Las jornadas del jueves, con la investidura fallida de Jordi Turull, torpemente convocada por Roger Torrent, y del viernes, con el procesamiento por rebelión del núcleo duro del independentismo y la huida patética de Marta Rovira, y, en fin, con el encarcelamiento provisional de la dirigencia insurgente, lo que conllevará seguramente su suspensión para el ejercicio de funciones públicas, comporta todo ello un desmantelamiento del proceso soberanista y una desbandada de líderes y partidos en una especie de retirada desordenada a ninguna parte. Del colapso independentista se ha pasado a una fase más grave de deterioro cuyas consecuencias no son predecibles.

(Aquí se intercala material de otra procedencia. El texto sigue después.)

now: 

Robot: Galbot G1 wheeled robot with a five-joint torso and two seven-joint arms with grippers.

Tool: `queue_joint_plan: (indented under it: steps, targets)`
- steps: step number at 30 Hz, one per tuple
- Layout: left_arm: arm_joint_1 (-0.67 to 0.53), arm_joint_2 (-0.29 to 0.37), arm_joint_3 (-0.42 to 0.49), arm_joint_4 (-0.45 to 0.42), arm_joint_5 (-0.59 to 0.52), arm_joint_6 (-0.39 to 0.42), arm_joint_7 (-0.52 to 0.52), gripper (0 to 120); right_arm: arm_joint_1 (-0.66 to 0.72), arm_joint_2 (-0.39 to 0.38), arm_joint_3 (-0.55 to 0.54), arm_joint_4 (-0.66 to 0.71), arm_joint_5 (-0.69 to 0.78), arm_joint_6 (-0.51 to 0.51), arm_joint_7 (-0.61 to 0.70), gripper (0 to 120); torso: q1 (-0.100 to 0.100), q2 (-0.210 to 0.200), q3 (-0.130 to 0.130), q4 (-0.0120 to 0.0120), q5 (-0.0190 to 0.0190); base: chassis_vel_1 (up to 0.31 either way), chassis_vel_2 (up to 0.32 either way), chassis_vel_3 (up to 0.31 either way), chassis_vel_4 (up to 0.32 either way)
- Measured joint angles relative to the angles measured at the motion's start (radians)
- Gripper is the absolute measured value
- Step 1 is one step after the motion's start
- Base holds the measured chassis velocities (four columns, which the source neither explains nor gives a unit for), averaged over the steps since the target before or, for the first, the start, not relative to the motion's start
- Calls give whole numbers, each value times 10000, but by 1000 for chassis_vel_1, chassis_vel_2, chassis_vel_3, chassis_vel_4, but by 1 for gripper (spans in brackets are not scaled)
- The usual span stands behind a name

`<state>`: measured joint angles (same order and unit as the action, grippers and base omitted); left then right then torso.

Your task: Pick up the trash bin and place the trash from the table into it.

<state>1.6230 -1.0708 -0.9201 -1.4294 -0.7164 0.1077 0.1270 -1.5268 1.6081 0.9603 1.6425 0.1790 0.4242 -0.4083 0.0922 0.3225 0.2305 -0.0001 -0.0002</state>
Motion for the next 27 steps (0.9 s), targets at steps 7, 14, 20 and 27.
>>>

Solo una rectificación radical de posiciones, no de propósitos sino de ejercicio de medios, de lealtad a la legalidad, conducida por una nueva clase política podría sacar a Cataluña de la enorme depresión en la que ahora se encuentra. Desde el 2006 los depósitos financieros nunca estuvieron más bajos que en el 2017 en las entidades catalanas de las que se han fugado más de 31.000 millones. Nunca tampoco confió menos la inversión extranjera en Cataluña y jamás pudo pensarse que su sociedad viviría al margen de sus propios intereses, conducida por una clase política en bancarrota ética.

Instituciones abrasadas

El proceso soberanista ha sido especialmente destructivo. Ha abrasado las instituciones catalanas, ha reventado el modelo de partidos, ha quebrado la convivencia entre catalanes, ha enfrentado a buena parte de ellos con el resto de los españoles, ha puestos en crisis sistémica al conjunto del Estado y ha erosionado su reputación internacional. Este es el balance del populismo independentista a tal punto que son catalanes, incluso algunos protagonistas de la insurgencia debidamente arrepentidos de ella, los que preconizan una catarsis para rescatar al país del hondón moral y político en el que el independentismo le ha sumido. Tras lo que ocurrió el 6 y 7 de septiembre y el 27 de octubre pasados no se esperaba que hubiese desafíos como el de la intentada investidura de un dirigente independentista imputado, ya procesado y preso, por un presunto delito de rebelión, subsiguiente a otros dos intentos de investidura que la justicia también frustró.

¿Cómo explicarse este destrozo? Solo desde los efectos que produce la radicalización, la imposición de una minoría social sobre un país plural y el desafío a un Estado que, insertado en la comunidad internacional, no está dispuesto a suicidarse porque un independentismo minoritario, desavenido entre sí, cuarteado e incoherente, pretenda objetivos incompatibles con los principios que rigen en la Unión Europea, contexto en el que el proceso que la CUP ha declarado extinto (los antisistema quieren la revolución callejera), es una rareza histriónica e ilegítima. Y así el futuro solo pasa por dos opciones: la rectificación inmediata y la investidura realista de un político sensato y sin cuentas con la justicia, o unas nuevas elecciones en las que los catalanes, tras el espectáculo de estos tres meses desde el 21-D, revisen su opción electoral.

De momento, tras el colapso que ya se observaba hace unas semanas en el independentismo, sus partidarios tendrán que digerir la desbandada de sus líderes, encarcelados, huidos, retractados, todo ello en medio de una colosal frustración que nos retrotrae a la idiosincrasia histórica de la sociedad catalana, tan pendular y ciclotímica, parte de la cual no ha sabido medir la distancia entre la realidad y la ensoñación, fruto esta de una percepción de superioridad inculcada y cultivada por el nacionalismo y que los hechos se están encargando de desmentir. Todo ello, con permiso de Kafka, como plantea Canal.